What the task requires |
Write back every line of the listing exactly, excluding images.

─── Data segment

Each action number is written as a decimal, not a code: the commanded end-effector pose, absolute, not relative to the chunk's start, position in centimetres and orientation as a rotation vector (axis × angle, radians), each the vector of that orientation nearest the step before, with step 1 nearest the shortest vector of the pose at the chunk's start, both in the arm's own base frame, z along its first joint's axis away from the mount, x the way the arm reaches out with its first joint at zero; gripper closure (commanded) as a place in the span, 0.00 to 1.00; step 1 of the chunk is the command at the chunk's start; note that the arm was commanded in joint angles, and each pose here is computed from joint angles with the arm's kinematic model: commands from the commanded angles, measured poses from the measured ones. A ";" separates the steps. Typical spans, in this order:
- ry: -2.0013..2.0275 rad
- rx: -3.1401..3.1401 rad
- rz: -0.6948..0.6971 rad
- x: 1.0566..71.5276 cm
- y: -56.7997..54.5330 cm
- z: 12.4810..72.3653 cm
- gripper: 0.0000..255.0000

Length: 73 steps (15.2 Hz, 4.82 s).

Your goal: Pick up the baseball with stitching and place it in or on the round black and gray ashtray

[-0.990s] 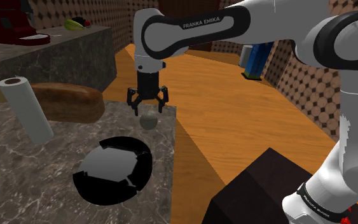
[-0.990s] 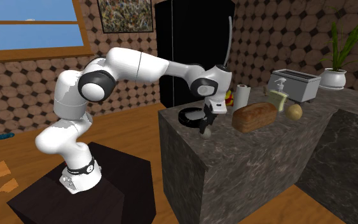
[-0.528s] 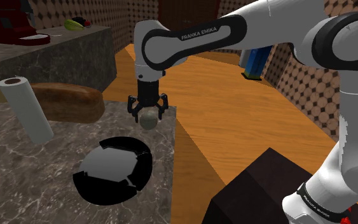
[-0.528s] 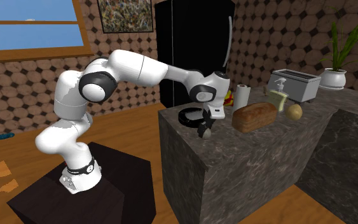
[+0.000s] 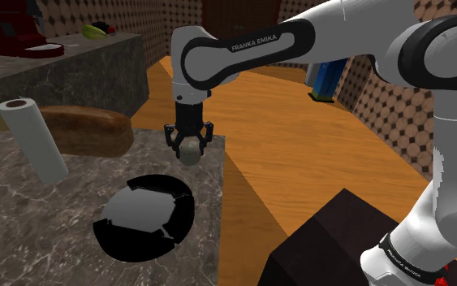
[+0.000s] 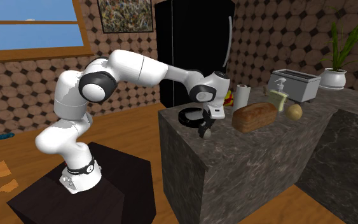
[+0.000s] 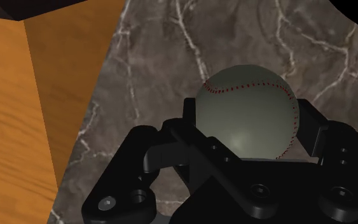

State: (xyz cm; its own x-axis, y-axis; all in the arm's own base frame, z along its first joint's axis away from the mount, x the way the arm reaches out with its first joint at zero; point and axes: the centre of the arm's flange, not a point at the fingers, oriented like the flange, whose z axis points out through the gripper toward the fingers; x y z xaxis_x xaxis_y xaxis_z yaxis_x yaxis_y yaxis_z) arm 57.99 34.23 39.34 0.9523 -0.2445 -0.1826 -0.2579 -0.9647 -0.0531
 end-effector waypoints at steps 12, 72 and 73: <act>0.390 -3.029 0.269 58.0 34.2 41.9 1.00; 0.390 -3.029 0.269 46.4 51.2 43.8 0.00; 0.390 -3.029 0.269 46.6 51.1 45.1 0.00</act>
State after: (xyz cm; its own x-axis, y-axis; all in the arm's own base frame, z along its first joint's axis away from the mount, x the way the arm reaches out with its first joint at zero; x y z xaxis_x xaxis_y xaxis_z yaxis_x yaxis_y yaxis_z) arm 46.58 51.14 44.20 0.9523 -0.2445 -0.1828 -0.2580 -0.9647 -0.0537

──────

Solution |
Each action number is written as a decimal, not a code: the commanded end-effector pose, absolute, not relative to the chunk's start, position in centimetres and orientation as a rotation vector (axis × angle, radians), each the vector of that orientation nearest the step before, with step 1 nearest the shortest vector of the pose at the chunk's start, both in the arm's own base frame, z along its first joint's axis away from the mount, x the way the arm reaches out with its first joint at zero; gripper closure (commanded) as a place in the span, 0.00 to 1.00; step 1 of the chunk is the command at the chunk's start; note that the arm was commanded in joint angles, and each pose here is computed from joint angles with the arm's kinematic model: commands from the commanded angles, measured poses from the measured ones. A ";" separates the steps. Typical spans, in this order:
- ry: -2.0013..2.0275 rad
- rx: -3.1401..3.1401 rad
- rz: -0.6948..0.6971 rad
- x: 1.0566..71.5276 cm
- y: -56.7997..54.5330 cm
- z: 12.4810..72.3653 cm
- gripper: 0.0000..255.0000

Length: 73 steps (15.2 Hz, 4.82 s).

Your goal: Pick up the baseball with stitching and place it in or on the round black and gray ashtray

[-0.990s] 
[-0.990s] 
[-0.528s] 
[-0.528s] 
[+0.000s] 
[+0.000s] 
[+0.000s] 

State: (xyz cm; its own x-axis, y-axis; all in the arm's own base frame, z along its first joint's axis away from the mount, x the way the arm reaches out with its first joint at zero; point and axes: the centre of the arm's flange, not a point at the fingers, oriented like the flange, whose z axis points out through the gripper toward the fingers; x y z xaxis_x xaxis_y xaxis_z yaxis_x yaxis_y yaxis_z) arm 57.99 34.23 39.34 0.9523 -0.2445 -0.1826 -0.2579 -0.9647 -0.0531
 end-effector waypoints at steps 12, 72 and 73: <act>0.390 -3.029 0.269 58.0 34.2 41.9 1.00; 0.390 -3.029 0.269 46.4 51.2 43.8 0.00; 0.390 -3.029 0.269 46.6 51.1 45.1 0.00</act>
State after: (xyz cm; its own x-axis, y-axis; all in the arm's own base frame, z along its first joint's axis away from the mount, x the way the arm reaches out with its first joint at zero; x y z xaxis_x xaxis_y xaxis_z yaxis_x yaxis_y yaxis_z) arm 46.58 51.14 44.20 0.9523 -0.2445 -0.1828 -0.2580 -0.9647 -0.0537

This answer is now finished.